Supplied information:

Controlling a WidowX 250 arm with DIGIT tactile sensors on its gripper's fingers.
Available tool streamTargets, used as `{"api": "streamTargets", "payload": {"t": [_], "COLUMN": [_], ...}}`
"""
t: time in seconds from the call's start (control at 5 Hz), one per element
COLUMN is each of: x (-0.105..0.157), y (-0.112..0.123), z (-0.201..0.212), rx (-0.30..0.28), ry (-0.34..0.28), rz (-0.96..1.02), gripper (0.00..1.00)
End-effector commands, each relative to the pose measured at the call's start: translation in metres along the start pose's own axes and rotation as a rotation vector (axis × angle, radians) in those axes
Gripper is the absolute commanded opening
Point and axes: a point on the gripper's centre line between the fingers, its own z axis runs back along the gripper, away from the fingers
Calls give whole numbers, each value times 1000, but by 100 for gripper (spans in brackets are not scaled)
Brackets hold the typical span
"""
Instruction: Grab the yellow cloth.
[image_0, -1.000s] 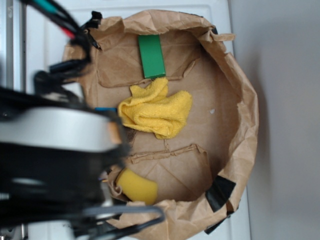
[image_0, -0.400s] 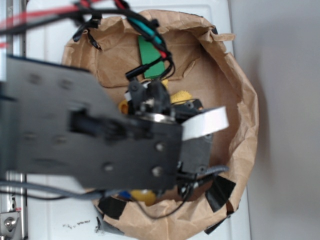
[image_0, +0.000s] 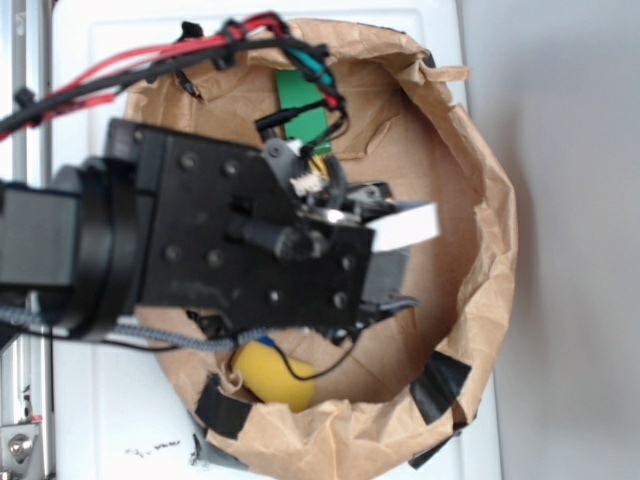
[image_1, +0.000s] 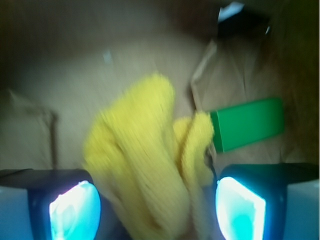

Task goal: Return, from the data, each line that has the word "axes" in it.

Exercise output:
End-effector commands, each relative to the pose measured at the call's start: translation in metres along the start pose's own axes and rotation as a rotation vector (axis × angle, radians) in those axes
Point and axes: a point on the gripper's centre line between the fingers, its own z axis runs back along the gripper, away from the fingers

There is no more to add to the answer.